Sacerdotes (5)

Por José Luis Morrás-Etayo • 27 sep, 2009 • Sección: Conozcamos el código, Opinión

z-foto-morrasHablamos ahora de la formación humana de los sacerdotes. En primer lugar hay que preparar a los candidatos para que afronten su vida sacerdotal desde el celibato. El canon 247 nos dice: “Por medio de una formación adecuada prepárese a los alumnos a observar el estado de celibato, y aprendan a tenerlo en gran estima como un don peculiar de Dios”. El clérigo está obligado según el canon 277 a guardar continencia perfecta y perpetua. No como experiencia revisable ni tampoco como una carga, sino como don peculiar de Dios, como carisma que el Espíritu concede a algunos para el bien de todos y que exige discernimiento y aceptación gozosa. Por eso los documentos conciliares Optatam Totius 10 y Prebiterorum Ordinis 16 imponen a los formadores claridad toral a la hora de exponer las dificultades que se podrían encontrar.
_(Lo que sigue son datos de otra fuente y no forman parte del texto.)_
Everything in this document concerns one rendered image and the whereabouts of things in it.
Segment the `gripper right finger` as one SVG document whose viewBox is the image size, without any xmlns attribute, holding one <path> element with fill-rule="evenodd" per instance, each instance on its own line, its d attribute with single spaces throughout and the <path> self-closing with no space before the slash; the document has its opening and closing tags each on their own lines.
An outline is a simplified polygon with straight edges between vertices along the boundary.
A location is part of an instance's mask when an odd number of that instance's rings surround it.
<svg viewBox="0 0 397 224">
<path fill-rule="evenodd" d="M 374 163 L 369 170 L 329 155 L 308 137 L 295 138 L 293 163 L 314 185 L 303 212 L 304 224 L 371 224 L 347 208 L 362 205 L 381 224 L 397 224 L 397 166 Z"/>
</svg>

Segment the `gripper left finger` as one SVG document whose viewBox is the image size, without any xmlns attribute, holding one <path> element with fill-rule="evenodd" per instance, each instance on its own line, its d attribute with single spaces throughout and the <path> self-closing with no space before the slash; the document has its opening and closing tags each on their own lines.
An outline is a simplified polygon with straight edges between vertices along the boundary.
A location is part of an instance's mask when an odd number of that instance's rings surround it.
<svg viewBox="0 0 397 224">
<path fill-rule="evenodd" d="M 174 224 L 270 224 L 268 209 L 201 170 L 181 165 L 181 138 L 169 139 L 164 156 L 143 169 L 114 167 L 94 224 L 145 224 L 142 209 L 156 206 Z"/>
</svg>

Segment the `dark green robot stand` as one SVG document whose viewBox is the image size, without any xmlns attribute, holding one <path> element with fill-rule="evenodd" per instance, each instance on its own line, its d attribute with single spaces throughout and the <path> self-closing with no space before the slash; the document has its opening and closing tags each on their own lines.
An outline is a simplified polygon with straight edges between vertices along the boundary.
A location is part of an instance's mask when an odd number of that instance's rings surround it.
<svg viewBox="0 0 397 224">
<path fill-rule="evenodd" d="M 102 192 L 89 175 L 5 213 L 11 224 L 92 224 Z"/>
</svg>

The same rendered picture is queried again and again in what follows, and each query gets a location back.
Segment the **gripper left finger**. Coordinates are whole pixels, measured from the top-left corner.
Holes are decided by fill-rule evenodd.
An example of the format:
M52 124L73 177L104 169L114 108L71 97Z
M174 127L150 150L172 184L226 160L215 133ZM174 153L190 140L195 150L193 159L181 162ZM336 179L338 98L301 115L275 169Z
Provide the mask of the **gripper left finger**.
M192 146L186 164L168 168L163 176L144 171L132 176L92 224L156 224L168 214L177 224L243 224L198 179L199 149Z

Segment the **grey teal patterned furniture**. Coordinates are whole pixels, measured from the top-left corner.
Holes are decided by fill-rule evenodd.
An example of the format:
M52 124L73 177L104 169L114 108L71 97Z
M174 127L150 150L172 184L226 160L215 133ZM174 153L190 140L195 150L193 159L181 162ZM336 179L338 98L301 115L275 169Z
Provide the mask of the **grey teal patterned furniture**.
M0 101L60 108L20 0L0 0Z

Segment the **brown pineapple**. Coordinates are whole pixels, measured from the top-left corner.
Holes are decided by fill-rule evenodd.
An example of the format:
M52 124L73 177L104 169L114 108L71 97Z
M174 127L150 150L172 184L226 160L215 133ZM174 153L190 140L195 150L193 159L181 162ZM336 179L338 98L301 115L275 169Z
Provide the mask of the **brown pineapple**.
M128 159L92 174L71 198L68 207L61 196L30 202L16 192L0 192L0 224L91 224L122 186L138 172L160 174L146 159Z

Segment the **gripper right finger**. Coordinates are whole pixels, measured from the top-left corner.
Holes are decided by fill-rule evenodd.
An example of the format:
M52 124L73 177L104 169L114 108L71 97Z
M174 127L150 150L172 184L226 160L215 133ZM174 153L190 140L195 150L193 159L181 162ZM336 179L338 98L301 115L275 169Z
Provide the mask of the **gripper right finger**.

Dice el canon 248 que la formación doctrinal que ha de impartirse durante el periodo de formación debe tender a que los alumnos, junto con la cultura general adecuada a las necesidades del tiempo y del lugar, adquieran un conocimiento amplio y sólido de las disciplinas sagradas, de modo que, fundando y alimentando en ellas su propia fe, puedan anunciar convenientemente la doctrina del Evangelio a los hombres de su tiempo, de manera apropiada a la mentalidad de éstos. Así y de acuerdo con el canon 249 ha de proveerse en el Plan de formación sacerdotal a que los alumnos, no sólo sean instruidos cuidadosamente en su lengua propia, sino a que dominen la lengua latina, y adquieran también aquel conocimiento conveniente de otros idiomas que resulte necesario para el ministerio pastoral. Como siempre los estudios filosóficos y teológicos previstos en el seminario pueden hacerse sucesiva o simultáneamente, de acuerdo con el Plan de formación sacerdotal; y deben durar al menos seis años, de manera que el tiempo destinado a las materias filosóficas comprenda un bienio y el correspondiente a los estudios teológicos equivalga a un cuadrienio. La formación filosófica, que debe fundamentarse en el patrimonio de la filosofía perenne y tener en cuenta a la vez la investigación filosófica realizada con el progreso del tiempo, se ha de dar de manera que complete la formación humana de los alumnos, contribuya a aguzar su mente y les prepare para que puedan realizar mejor sus estudios teológicos (cc.250-251).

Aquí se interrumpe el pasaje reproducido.